1 min read

The Death Ball Is a Sponge. It Earned the Name.

A newly discovered sponge from the Southern Ocean has tiny hooks instead of filter pores. It doesn't wait for food to drift by. What else is down there hunting in the dark?

A team of marine scientists working the Southern Ocean pulled up footage of something that shouldn't exist according to everything you learned in middle school biology: a sponge that eats animals. The new predatory sponge, classified as Chondrocladia sp. nov., is spherical and covered in tiny hooks that trap prey, a clear departure from the gentle, passive filter-feeding that defines most sponges.
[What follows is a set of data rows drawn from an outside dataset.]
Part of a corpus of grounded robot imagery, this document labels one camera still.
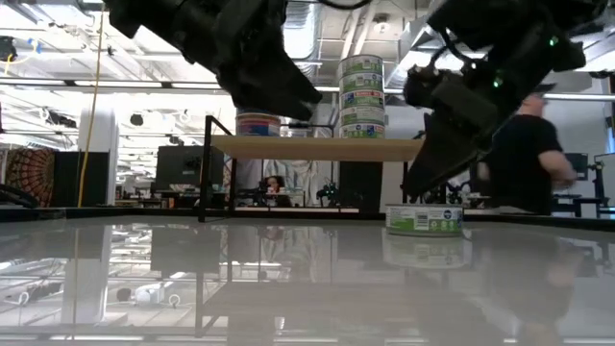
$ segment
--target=reflective table surface
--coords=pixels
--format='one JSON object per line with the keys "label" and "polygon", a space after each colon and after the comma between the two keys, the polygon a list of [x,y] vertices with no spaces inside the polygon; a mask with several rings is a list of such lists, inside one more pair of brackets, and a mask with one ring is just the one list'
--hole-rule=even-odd
{"label": "reflective table surface", "polygon": [[4,223],[0,344],[615,343],[615,234],[465,228],[429,238],[371,221]]}

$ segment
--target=man
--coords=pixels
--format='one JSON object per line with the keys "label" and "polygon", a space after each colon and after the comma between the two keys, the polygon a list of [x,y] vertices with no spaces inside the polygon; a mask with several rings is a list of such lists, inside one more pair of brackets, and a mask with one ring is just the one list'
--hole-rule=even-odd
{"label": "man", "polygon": [[577,173],[562,153],[557,130],[543,118],[541,85],[495,135],[492,151],[479,163],[494,207],[501,212],[551,215],[553,189],[570,187]]}

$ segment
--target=wooden shelf
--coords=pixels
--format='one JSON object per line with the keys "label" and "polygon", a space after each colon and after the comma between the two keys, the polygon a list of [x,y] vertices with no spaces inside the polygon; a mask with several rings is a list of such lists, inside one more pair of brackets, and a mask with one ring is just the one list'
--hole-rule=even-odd
{"label": "wooden shelf", "polygon": [[421,139],[214,136],[211,145],[234,159],[412,161]]}

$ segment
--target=black t-shirt
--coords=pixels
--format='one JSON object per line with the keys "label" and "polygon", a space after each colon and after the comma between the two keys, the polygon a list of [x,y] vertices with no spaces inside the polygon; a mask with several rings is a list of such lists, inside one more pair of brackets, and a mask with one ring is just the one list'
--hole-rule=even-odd
{"label": "black t-shirt", "polygon": [[489,167],[494,206],[551,215],[551,176],[538,155],[552,150],[562,151],[551,122],[538,116],[514,115],[494,135],[491,153],[483,160]]}

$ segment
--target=computer monitor
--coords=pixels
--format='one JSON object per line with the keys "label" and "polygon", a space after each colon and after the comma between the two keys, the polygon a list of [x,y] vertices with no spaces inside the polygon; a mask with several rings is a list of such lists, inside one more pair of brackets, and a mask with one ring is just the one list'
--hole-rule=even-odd
{"label": "computer monitor", "polygon": [[[172,185],[201,184],[202,146],[161,146],[156,166],[156,191],[169,191]],[[209,182],[222,185],[224,180],[224,153],[211,147]]]}
{"label": "computer monitor", "polygon": [[581,182],[589,179],[589,158],[587,154],[566,153],[566,159],[577,172],[577,180]]}
Scientists named it the "death ball," which, honestly, tracks.

The ROV SuBastian found it at 3,601 meters (11,814 feet) at the Trench North dive site, east of Montagu Island in the South Sandwich Islands, one of the most remote stretches of ocean on the planet. It was among 30 never-before-seen species confirmed by the Nippon Foundation–Nekton Ocean Census. Other finds included new armored iridescent scale worms and three previously unknown species of sea stars, along with new crustaceans including isopods and amphipods.
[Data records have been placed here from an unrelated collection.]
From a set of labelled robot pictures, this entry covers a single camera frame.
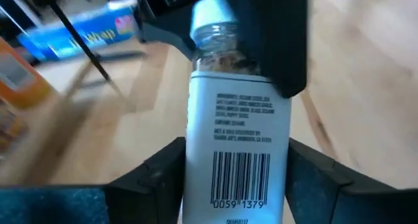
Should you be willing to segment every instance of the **white label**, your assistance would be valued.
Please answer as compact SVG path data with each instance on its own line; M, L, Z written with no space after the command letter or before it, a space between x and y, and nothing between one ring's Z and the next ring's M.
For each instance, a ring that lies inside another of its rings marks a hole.
M0 54L0 81L10 89L19 90L34 81L35 77L10 54Z
M260 76L192 73L184 224L281 223L291 101Z

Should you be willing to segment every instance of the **white bottle cap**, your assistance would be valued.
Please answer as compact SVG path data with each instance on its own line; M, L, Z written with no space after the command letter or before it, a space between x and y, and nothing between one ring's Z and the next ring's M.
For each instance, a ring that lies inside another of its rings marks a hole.
M200 0L196 2L191 16L191 39L196 42L198 28L222 22L236 22L234 12L227 0Z

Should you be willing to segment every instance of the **black stick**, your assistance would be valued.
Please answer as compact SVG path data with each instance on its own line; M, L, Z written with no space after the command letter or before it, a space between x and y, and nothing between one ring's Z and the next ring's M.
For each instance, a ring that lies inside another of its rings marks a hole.
M103 69L103 67L100 64L99 60L97 59L96 55L94 55L91 52L91 50L89 49L89 47L87 47L86 43L83 41L81 36L77 33L74 26L72 26L72 24L70 23L70 21L68 20L68 18L64 14L64 12L58 7L57 3L52 3L52 4L50 4L50 6L51 6L53 12L55 12L55 14L57 14L58 18L63 22L64 26L68 29L68 31L70 31L70 34L74 37L74 40L77 42L77 44L80 45L81 49L83 49L83 51L90 58L93 65L95 65L97 70L99 70L99 72L103 75L103 78L106 81L109 82L110 81L109 74Z

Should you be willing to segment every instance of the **blue box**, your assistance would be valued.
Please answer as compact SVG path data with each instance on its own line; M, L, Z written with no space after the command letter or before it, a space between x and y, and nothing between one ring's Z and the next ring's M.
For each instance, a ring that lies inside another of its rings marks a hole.
M121 42L137 32L133 9L137 0L111 1L104 7L69 18L91 49ZM60 60L82 52L61 22L30 29L18 36L20 43L37 59Z

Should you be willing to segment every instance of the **glass jar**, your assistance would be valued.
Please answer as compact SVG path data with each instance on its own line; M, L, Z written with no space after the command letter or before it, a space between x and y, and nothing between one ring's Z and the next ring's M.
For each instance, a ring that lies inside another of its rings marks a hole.
M196 29L193 70L260 75L256 62L237 50L236 28L235 22L222 22Z
The Southern Ocean, researchers say, remains "profoundly under-sampled," and they've only assessed under 30 percent of the samples from this expedition, meaning the confirmed 30 new species are almost certainly not the final number.

The region is so remote that during the expeditions, the nearest humans were on the International Space Station. Which means a carnivorous, hook-covered, sphere-shaped ambush predator had been down there, doing its thing, completely unbothered, while we were up here arguing about whether a hot dog is a sandwich.

The deep ocean has been running its own program the whole time. We're just now getting invited to watch.

Read the full story at Popular Mechanics, November 5, 2025


Hot Take: Every few years, scientists find something in the deep ocean that casually rewrites the rules of a whole phylum, and the pattern never gets less strange. A sponge that hunts. Whatever we think we know about what life is capable of, the ocean keeps filing paperwork that says we need to start over.